Hacker News new | ask | show | jobs
by rgarcia 4683 days ago
I used to use the network tab for stuff like this, but now I almost exclusively use mitmproxy[0]. Once things get sufficiently complicated, the constant scrolling and clicking around in the network tab feels tedious. Plus it's difficult to capture activity if a site has popups or multiple windows. mitmproxy solves these problems and also has a ton more features like replaying requests and saving to files. My ideal tool involves something that translates mitmdump into code that performs the equivalent raw HTTP requests (e.g. using python's requests). Sort of like Selenium's IDE but for super lightweight scraping.

[0] http://mitmproxy.org/

1 comments

mitmproxy sounds like a lot of overhead if all you want is your own raw HTTP traffic. You can get this without Python, and without mitmproxy. Also, I thought mitmproxy was intended for HTTPS. Even in that case, I'm not sure installing Python and mitmproxy is necessary if all you want is to view your own traffic. You can just run your own CA and a proxy that can terminate SSL (e.g., haproxy).

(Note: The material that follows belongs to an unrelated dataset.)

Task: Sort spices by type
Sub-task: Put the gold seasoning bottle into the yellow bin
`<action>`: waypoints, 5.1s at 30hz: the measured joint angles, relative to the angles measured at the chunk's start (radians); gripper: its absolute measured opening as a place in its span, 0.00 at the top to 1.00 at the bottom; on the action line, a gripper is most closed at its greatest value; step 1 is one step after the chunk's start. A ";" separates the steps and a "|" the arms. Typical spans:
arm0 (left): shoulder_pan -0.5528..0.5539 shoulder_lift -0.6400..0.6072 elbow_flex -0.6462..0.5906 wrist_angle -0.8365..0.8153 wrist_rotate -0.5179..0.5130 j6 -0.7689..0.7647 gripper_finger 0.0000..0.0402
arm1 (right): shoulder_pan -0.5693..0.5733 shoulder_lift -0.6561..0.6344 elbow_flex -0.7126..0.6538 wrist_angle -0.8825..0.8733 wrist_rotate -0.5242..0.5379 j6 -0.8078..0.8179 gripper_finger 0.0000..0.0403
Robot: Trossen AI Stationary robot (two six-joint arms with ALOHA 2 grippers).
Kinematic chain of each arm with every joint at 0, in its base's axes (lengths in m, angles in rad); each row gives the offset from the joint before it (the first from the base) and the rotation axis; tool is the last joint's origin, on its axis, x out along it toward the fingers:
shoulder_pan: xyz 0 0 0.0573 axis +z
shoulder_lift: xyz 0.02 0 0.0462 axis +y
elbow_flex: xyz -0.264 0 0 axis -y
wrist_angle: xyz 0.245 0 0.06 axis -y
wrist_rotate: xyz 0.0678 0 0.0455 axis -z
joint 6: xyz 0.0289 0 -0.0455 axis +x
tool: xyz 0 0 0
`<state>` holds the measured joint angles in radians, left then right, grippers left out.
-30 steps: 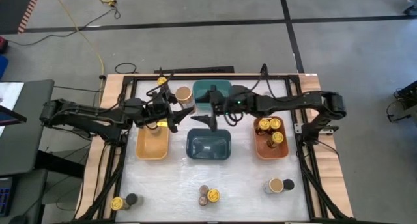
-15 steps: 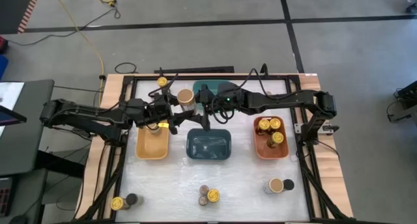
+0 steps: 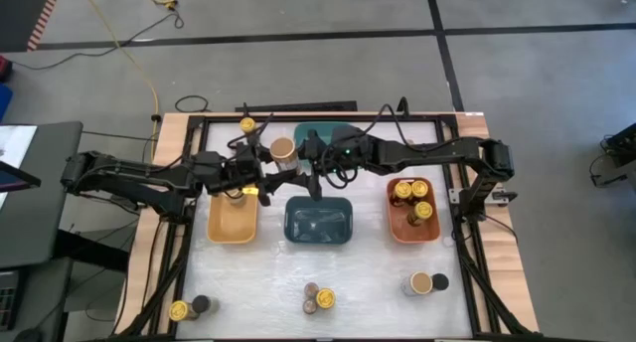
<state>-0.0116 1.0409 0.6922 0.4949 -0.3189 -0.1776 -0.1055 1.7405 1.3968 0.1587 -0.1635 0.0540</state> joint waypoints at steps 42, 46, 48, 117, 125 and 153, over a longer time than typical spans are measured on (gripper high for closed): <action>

Below is a simple, _lightweight_ ngrep solution. RE means a regular expression. This only saves packets with the RE you specify and does not save full packets, only the HTTP headers. 1024 is an arbitrary size to get all HTTP headers; adjust to taste. tcpdump is there only because ngrep does not work well with PPPoE. If you don't use PPPoE you don't need to include tcpdump.

     case $# in
     1)
     # capture HTTP headers to pcap file
     tcpdump -Ulvvvns1024 -w- tcp 2>/dev/null \
     |ngrep -O$1 -qtWbyline 'GET|POST|HEAD' >/dev/null 
     ;;
     2)
     # search HTTP headers in pcap file
     ngrep -Wbyline -qtI$1 $2
     ;;
     *)
     echo usage: $0 pcap-file \[RE\]
     esac
To dump your results, try

     $0 pcap-file . |less
And here's a little script to make URL's from your pcap file. unvis just decodes URL's from the specs in RFC's 1808 and 1866. It assumes http:// URL's (no ftp://). The awk script ensures all URL's (not just consecutive ones) are unique.

    case $# in
    [12])
    above-script $1 ${2-.} \
    |sed -n '
    /GET/p;
    /Host: /p;
    '  \
    |tr '\012' '\040' \
    |sed 's/GET/\
    &/g' \
    |awk '
    !($0 in a){a[$0];print "http://"$5$2}
    ' \
    |sed '
    s/%25/%/g;
    s/\.\//\//;
    ' \
    |unvis -hH \
    |sed '/^http:[/][/]./!d; 
    s/ /%20/g' \
    ;;
    *)
    echo usage: $0 pcap-file \[RE\] >&2
    esac
It's trivial to dump HTTP. You can feed this to netcat (using sed to modify the HTML to your liking), then open the result in your browser. Whatever you are aiming to do (I'm still not exactly sure - can you give an example?), I reckon it can be automated without Python and heaps of libraries.
Wow I thought mitmproxy looked rough until I saw tcpdump/ngrep/awk? They both work of course but neither look especially easy to use.

We've been using http://www.charlesproxy.com/ for years, great tool (cheap albeit not free)

The parent asked for "lightweight". Have you considered the size of the charlesproxy binaries?